*COLLECTED DATA*:
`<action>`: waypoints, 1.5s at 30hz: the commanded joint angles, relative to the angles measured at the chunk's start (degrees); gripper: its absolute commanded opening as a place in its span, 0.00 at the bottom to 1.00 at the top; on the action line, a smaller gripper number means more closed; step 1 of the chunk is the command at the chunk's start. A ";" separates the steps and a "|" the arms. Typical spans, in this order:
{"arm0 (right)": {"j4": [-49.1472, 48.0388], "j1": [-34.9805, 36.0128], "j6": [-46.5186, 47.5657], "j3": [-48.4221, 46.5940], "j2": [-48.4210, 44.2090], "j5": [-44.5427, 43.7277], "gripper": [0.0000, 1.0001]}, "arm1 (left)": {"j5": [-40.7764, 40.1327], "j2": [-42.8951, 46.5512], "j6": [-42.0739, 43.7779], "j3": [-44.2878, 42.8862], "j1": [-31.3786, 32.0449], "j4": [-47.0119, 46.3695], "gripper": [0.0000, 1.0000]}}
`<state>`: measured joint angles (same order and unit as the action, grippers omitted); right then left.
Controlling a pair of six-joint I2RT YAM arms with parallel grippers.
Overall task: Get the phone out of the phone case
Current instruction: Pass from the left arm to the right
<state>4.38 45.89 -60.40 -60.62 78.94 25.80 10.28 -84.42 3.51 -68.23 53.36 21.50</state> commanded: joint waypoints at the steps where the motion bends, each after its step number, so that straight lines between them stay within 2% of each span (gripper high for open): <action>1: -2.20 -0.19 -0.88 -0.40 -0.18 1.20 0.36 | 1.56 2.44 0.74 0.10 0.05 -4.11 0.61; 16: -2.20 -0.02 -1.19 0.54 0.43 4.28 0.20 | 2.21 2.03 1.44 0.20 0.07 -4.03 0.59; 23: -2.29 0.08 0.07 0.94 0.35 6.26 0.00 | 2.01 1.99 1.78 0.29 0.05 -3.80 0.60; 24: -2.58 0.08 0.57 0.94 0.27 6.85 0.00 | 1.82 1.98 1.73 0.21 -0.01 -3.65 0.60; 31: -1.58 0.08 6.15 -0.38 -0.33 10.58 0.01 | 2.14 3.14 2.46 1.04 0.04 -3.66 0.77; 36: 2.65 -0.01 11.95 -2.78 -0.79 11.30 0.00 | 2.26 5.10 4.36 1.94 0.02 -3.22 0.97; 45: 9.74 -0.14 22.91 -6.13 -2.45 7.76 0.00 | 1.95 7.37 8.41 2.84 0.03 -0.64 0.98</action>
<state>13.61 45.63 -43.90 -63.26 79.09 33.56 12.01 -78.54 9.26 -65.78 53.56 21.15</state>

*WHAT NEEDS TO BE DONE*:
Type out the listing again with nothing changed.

*RESPONSE TO THE TASK*:
`<action>`: waypoints, 1.5s at 30hz: the commanded joint angles, relative to the angles measured at the chunk's start (degrees); gripper: its absolute commanded opening as a place in its span, 0.00 at the bottom to 1.00 at the top; on the action line, a smaller gripper number means more closed; step 1 of the chunk is the command at the chunk's start. A ";" separates the steps and a "|" the arms. Typical spans, in this order:
{"arm0 (right)": {"j4": [-49.1472, 48.0388], "j1": [-34.9805, 36.0128], "j6": [-46.5186, 47.5657], "j3": [-48.4221, 46.5940], "j2": [-48.4210, 44.2090], "j5": [-44.5427, 43.7277], "gripper": [0.0000, 1.0001]}, "arm1 (left)": {"j5": [-40.7764, 40.1327], "j2": [-42.8951, 46.5512], "j6": [-42.0739, 43.7779], "j3": [-44.2878, 42.8862], "j1": [-31.3786, 32.0449], "j4": [-47.0119, 46.3695], "gripper": [0.0000, 1.0000]}}
`<state>`: measured joint angles (same order and unit as the action, grippers omitted); right then left.
Controlling a pair of six-joint I2RT YAM arms with parallel grippers.
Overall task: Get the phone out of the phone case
Current instruction: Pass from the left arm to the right
<state>4.38 45.89 -60.40 -60.62 78.94 25.80 10.28 -84.42 3.51 -68.23 53.36 21.50</state> commanded: joint waypoints at the steps where the motion bends, each after its step number, so that straight lines between them stay within 2% of each span (gripper high for open): <action>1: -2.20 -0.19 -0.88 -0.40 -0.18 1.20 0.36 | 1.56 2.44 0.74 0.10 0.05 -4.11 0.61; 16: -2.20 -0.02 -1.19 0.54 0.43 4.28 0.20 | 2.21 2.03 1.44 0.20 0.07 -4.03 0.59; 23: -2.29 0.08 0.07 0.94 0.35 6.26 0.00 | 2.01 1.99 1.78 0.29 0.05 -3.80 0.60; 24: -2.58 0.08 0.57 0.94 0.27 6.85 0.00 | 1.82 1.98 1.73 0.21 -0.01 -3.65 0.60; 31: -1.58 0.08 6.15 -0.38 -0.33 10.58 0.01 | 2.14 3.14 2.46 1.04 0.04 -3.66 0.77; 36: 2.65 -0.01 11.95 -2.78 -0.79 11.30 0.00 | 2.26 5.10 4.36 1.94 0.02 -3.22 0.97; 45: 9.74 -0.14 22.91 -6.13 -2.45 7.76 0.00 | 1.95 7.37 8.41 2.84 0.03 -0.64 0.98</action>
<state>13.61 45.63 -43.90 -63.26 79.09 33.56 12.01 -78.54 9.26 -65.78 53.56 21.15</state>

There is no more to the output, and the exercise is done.